We also observe the names of the different layers/modules of the models (SelfAttention, DenseReluDense, etc.). We define the learning parameters of LoRA such as rank r, which is the rank of the adapter matrices. The higher this rank, the greater the number of weights in the lower-rank matrices. In our case, we set it to 32, but you can increase it if the performance is not desirable, or decrease it to reduce the number of trainable weights and memory footprint of optimizer parameters associated with each weight. The dropout rate corresponds to the proportion of weights that should be set to 0 during the training phase to make the network more robust and to prevent overfitting.

The target_modules corresponds to the names of modules that will be connected with low-rank matrices. The more modules you target, the more parameters you will have to train. modules_to_save defines which modules of the model will be trained(unfreezed) after connecting low-rank adapters.

peft_config = LoraConfig(
lora_alpha=16,
lora_dropout=0.05,
r=32,
bias="none",
task_type="SEQ_2_SEQ_LM",
target_modules= ['v', 'o'],
modules_to_save=["lm_head"],
)
  • lora_alpha It specifies the value of the alpha parameter for LoRA, controlling the strength of low-rank approximation.
  • lora_dropout This argument sets the dropout rate used in LoRA layers to prevent overfitting during training.
  • r It determines the rank of the low-rank approximation used in LoRA. A higher value of r implies a higher rank and potentially more expressive power, but also more parameters.
  • task_type Indicates the type of task the model is fine-tuned for. In this case, it's set to "SEQ_2_SEQ_LM", suggesting sequence-to-sequence language modeling.
  • target_modulesspecifies which layers/modules of the model will be adapted during fine-tuning.
  • modules_to_save defines which modules of the model will be saved after adaptation.

Add PEFT low-rank matrices adapter to the 4-bit quantized model.

model_q.add_adapter(peft_config, adapter_name="adapter_4")
model_q.set_adapter("adapter_4")

you can verify those layers (‘v’,’o’) connected with low-rank adapters using print command.

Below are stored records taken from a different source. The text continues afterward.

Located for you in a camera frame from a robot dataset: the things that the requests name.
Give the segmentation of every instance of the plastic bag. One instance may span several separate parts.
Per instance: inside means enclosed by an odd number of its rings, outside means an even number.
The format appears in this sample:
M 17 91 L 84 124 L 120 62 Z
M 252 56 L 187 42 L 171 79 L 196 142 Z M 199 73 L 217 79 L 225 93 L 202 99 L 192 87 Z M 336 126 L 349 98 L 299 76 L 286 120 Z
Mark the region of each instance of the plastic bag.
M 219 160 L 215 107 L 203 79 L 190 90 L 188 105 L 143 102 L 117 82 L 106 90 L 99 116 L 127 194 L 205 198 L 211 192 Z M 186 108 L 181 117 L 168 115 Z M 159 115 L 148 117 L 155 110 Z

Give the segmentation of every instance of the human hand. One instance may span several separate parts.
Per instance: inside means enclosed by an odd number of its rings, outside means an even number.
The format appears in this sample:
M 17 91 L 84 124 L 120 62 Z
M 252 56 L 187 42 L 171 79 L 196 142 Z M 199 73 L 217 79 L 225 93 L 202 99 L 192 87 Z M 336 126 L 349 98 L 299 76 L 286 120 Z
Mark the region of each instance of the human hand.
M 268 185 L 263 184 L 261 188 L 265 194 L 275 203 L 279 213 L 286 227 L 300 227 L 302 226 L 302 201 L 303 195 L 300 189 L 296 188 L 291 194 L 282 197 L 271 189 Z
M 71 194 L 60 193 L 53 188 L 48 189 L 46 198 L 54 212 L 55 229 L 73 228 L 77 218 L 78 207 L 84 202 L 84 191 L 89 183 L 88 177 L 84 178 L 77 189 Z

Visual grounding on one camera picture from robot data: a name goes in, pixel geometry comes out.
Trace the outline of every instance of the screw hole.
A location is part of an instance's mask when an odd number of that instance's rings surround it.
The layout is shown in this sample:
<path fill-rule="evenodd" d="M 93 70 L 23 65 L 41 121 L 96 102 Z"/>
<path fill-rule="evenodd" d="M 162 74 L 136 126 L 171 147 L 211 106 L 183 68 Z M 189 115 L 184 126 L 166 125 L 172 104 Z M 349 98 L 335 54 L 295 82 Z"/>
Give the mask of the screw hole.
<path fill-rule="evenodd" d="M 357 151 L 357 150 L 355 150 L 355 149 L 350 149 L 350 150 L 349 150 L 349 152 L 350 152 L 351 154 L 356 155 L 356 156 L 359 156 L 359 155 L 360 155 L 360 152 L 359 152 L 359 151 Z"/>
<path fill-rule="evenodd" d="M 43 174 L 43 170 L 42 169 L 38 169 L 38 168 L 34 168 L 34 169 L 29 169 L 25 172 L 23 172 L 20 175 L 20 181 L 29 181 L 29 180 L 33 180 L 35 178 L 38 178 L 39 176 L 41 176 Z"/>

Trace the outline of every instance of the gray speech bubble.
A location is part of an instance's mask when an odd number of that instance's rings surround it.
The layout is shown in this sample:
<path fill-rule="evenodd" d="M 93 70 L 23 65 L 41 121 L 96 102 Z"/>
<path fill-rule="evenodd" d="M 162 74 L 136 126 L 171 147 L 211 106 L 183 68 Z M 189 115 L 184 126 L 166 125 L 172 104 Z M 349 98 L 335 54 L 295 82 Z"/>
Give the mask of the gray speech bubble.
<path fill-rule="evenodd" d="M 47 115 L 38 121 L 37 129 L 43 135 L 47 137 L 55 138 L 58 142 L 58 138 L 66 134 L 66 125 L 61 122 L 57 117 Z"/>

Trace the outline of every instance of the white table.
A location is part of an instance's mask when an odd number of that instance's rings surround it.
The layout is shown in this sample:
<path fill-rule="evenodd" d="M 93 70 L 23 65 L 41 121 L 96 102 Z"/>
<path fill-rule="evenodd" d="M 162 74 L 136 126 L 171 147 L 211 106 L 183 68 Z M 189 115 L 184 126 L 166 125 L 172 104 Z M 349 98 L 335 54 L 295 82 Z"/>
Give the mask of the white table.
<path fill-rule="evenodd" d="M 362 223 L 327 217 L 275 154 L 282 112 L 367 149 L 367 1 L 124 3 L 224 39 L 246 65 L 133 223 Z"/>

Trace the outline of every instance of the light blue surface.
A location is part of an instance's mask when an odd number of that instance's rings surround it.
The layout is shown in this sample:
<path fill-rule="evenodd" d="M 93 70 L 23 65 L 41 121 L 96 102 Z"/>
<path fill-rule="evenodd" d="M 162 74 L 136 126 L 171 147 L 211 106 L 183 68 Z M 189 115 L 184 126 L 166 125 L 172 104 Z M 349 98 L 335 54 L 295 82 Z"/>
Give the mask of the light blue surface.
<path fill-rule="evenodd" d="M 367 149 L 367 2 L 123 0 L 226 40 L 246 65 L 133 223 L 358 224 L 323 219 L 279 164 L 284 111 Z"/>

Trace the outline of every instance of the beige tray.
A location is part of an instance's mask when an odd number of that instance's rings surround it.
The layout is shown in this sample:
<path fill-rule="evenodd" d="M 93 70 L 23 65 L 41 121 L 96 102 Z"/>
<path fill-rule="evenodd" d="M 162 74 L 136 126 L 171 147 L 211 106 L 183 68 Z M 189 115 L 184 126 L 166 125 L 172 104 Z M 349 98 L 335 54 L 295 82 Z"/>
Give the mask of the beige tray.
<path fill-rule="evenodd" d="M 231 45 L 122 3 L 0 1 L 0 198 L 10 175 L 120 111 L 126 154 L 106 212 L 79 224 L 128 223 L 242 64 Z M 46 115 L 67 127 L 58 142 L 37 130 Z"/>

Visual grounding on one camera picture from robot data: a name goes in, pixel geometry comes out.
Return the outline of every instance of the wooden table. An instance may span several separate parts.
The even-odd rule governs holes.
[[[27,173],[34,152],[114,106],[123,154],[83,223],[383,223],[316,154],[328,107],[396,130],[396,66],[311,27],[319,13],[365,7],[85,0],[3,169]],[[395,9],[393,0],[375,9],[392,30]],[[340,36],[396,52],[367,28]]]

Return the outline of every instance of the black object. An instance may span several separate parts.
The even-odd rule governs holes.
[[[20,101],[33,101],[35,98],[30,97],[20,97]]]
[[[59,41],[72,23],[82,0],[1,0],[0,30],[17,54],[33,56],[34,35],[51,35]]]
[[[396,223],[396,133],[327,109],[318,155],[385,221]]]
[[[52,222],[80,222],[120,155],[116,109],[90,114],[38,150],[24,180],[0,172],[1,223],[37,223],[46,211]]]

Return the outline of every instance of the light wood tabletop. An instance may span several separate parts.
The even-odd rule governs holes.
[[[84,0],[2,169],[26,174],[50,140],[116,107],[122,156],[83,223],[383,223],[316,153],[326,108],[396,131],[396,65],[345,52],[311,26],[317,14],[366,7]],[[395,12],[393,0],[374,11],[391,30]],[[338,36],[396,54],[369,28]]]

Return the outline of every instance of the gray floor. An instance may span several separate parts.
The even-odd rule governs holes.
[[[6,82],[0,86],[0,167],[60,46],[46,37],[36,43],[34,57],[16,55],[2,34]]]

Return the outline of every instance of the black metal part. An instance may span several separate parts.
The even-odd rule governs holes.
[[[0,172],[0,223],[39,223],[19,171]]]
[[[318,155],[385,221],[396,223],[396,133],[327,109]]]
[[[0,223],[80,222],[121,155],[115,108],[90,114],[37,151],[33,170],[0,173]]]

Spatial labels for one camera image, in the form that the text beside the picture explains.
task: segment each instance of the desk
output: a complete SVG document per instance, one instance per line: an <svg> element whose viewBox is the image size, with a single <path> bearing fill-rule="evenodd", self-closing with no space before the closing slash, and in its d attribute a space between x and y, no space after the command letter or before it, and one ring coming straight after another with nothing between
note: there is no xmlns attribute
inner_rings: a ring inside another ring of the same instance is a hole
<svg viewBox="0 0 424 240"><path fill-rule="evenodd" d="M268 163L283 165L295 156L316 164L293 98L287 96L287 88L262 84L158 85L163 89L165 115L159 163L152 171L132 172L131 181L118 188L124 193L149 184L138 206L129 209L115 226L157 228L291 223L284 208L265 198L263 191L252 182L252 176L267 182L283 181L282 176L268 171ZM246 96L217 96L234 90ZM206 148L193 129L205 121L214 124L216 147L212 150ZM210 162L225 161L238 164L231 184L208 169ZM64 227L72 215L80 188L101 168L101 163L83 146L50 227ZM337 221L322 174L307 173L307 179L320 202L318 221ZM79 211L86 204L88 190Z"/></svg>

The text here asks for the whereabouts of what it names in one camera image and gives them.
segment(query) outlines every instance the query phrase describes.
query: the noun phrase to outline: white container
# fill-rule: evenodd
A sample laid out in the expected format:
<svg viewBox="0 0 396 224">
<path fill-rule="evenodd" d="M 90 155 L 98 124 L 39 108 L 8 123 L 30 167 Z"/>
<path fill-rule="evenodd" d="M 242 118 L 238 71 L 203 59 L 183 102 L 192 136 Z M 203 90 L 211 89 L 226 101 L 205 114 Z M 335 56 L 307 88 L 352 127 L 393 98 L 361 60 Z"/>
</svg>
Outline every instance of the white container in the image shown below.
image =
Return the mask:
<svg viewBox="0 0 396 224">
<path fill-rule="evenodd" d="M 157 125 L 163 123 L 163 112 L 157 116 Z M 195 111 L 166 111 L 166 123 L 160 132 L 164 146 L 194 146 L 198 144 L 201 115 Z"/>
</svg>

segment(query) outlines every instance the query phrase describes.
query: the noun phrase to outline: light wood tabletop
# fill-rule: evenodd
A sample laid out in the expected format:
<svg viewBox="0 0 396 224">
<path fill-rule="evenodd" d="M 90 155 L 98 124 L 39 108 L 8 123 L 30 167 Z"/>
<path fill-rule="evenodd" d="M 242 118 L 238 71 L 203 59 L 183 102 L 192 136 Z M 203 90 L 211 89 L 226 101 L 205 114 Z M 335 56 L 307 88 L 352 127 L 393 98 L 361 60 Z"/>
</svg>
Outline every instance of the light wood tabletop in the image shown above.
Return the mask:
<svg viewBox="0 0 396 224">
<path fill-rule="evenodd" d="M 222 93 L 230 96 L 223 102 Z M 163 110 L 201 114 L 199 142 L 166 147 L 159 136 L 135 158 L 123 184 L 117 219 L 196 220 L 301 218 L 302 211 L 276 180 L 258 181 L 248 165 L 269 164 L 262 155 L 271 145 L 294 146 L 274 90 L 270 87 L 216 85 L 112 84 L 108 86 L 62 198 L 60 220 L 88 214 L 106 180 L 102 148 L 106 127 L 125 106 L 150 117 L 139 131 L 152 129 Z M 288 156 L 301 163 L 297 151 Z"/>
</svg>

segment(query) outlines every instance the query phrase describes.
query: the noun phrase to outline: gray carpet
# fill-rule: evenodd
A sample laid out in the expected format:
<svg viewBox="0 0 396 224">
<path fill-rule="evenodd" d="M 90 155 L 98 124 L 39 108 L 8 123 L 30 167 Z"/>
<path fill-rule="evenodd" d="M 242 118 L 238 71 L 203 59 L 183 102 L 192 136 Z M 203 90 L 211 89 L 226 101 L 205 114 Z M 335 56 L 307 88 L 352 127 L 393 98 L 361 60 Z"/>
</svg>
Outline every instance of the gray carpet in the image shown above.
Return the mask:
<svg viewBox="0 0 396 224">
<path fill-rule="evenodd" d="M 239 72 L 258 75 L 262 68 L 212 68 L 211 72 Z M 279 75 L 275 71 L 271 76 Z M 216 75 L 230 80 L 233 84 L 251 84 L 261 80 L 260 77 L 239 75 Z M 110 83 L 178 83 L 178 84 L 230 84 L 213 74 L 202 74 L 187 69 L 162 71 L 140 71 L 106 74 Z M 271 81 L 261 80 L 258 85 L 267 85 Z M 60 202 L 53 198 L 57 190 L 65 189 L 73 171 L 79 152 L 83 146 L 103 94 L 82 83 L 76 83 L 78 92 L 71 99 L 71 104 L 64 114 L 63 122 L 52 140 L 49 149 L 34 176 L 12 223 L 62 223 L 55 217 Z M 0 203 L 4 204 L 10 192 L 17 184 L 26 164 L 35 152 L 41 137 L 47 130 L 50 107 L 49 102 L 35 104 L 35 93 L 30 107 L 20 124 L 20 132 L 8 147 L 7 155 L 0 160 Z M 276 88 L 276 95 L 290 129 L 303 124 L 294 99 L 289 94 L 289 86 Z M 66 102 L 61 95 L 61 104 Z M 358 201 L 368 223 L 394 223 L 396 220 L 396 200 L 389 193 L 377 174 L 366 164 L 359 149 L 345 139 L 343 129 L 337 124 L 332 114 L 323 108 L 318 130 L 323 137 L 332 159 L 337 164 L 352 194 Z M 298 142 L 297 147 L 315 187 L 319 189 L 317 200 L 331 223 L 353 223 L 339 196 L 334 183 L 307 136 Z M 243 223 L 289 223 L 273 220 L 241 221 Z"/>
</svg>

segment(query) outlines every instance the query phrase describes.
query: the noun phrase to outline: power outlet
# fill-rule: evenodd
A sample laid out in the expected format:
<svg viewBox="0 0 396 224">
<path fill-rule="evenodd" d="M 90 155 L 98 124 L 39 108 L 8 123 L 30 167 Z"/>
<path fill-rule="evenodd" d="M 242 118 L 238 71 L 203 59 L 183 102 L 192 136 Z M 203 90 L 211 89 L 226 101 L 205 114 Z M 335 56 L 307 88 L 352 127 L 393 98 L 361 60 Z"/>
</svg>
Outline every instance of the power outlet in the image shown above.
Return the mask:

T5ForConditionalGeneration(
(shared): Embedding(32128, 1024)
(encoder): T5Stack(
(embed_tokens): Embedding(32128, 1024)
(block): ModuleList(
(0): T5Block(
(layer): ModuleList(
(0): T5LayerSelfAttention(
(SelfAttention): T5Attention(
(q): Linear4bit(in_features=1024, out_features=4096, bias=False)
(k): Linear4bit(in_features=1024, out_features=4096, bias=False)
(v): lora.Linear4bit(
(base_layer): Linear4bit(in_features=1024, out_features=4096, bias=False)
(lora_dropout): ModuleDict(
(adapter_4): Dropout(p=0.05, inplace=False)
)
(lora_A): ModuleDict(
(adapter_4): Linear(in_features=1024, out_features=32, bias=False)
)
(lora_B): ModuleDict(
(adapter_4): Linear(in_features=32, out_features=4096, bias=False)
)
(lora_embedding_A): ParameterDict()
(lora_embedding_B): ParameterDict()
)
(o): lora.Linear4bit(
(base_layer): Linear4bit(in_features=4096, out_features=1024, bias=False)
(lora_dropout): ModuleDict(
(adapter_4): Dropout(p=0.05, inplace=False)
)
(lora_A): ModuleDict(
(adapter_4): Linear(in_features=4096, out_features=32, bias=False)
)
(lora_B): ModuleDict(
(adapter_4): Linear(in_features=32, out_features=1024, bias=False)
)
(lora_embedding_A): ParameterDict()
(lora_embedding_B): ParameterDict()
)
(relative_attention_bias): Embedding(32, 32)
)
(layer_norm): FusedRMSNorm(torch.Size([1024]), eps=1e-06, elementwise_affine=True)
(dropout): Dropout(p=0.1, inplace=False)
)
(1): T5LayerFF(
(DenseReluDense): T5DenseActDense(
(wi): Linear4bit(in_features=1024, out_features=16384, bias=False)
(wo): Linear(in_features=16384, out_features=1024, bias=False)
(dropout): Dropout(p=0.1, inplace=False)
(act): ReLU()
)
(layer_norm): FusedRMSNorm(torch.Size([1024]), eps=1e-06, elementwise_affine=True)
(dropout): Dropout(p=0.1, inplace=False)
)
)
)
...

you can check the number of trainable parameters and the trainable proportion as compared to the total number of parameters.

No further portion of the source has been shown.